Response of pancreatic cancer cells treated with interferon-α or β and co-exposed to ionising radiation

Purpose: Clinical trials on pancreatic cancer demonstrated that interferons (IFN) improve the therapeutic index of combined radio- and chemotherapy. This is believed to be due to radiosensitisation of cells, which, however, needs experimental verification. Materials and methods: Here, we compared the survival response of ten pancreatic tumour cell lines following ionising radiation (IR), interferon-alpha (IFN-alpha), interferon-beta (IFN-beta) and combined treatment.

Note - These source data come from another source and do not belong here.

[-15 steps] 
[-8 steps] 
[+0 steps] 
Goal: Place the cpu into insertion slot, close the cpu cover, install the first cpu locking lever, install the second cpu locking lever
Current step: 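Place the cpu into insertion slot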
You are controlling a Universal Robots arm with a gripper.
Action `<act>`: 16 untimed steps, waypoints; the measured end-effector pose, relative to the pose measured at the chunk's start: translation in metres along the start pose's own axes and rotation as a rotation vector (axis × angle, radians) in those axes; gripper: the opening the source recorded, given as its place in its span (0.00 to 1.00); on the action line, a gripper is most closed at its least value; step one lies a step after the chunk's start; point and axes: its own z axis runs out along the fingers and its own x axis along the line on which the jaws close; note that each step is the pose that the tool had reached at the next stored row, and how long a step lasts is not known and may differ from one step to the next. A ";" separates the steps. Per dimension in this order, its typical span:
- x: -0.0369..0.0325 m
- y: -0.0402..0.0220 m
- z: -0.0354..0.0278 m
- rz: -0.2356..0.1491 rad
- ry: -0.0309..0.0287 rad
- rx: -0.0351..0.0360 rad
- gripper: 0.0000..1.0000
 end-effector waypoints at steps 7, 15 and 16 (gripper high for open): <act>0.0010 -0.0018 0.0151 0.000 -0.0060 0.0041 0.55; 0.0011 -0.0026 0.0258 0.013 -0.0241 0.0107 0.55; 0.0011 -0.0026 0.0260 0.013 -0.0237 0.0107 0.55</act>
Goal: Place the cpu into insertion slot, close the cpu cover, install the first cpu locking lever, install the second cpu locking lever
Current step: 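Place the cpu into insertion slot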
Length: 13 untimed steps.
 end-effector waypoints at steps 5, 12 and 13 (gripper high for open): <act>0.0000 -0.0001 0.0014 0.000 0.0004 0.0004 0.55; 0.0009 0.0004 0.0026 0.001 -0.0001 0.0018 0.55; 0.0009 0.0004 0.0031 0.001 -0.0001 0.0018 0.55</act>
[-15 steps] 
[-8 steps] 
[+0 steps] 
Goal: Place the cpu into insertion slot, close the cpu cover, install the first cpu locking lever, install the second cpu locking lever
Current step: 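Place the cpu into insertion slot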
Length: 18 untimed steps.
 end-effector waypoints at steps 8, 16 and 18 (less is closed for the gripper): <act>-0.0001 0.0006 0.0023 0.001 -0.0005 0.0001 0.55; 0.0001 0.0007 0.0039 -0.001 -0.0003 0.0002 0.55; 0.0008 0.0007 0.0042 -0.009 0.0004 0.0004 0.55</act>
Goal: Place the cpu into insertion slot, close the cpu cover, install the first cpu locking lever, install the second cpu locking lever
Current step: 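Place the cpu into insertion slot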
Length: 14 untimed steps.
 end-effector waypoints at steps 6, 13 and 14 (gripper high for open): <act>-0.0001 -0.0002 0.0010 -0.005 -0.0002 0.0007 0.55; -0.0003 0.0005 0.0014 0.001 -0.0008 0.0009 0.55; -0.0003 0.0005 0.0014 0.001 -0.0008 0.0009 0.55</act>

The effect of combination treatment on apoptosis induction was also determined. Results: In most cell lines IFN treatment on its own exerted cytotoxicity, which was independent of the expression level of the IFN receptor on the cell surface. Three cell lines showed a radiosensitisation effect while two showed radioprotection. Although IFN-alpha is commonly used in the clinic, IFN-beta induced a stronger cytotoxic response than IFN-alpha in vitro. The likely mechanism of enhancement of radiosensitivity in the responsive cell lines was shown to be an increase of the radiation-induced apoptotic response by IFN pretreatment. Conclusions: Given that the in vitro data do not conform to the impressive clinical results observed after combined radio- and chemotherapy with IFN-alpha, it is reasonable to conclude that the sensitising effect of IFN is not mediated through modulating the intrinsic radiosensitivity of pancreatic cancer cells.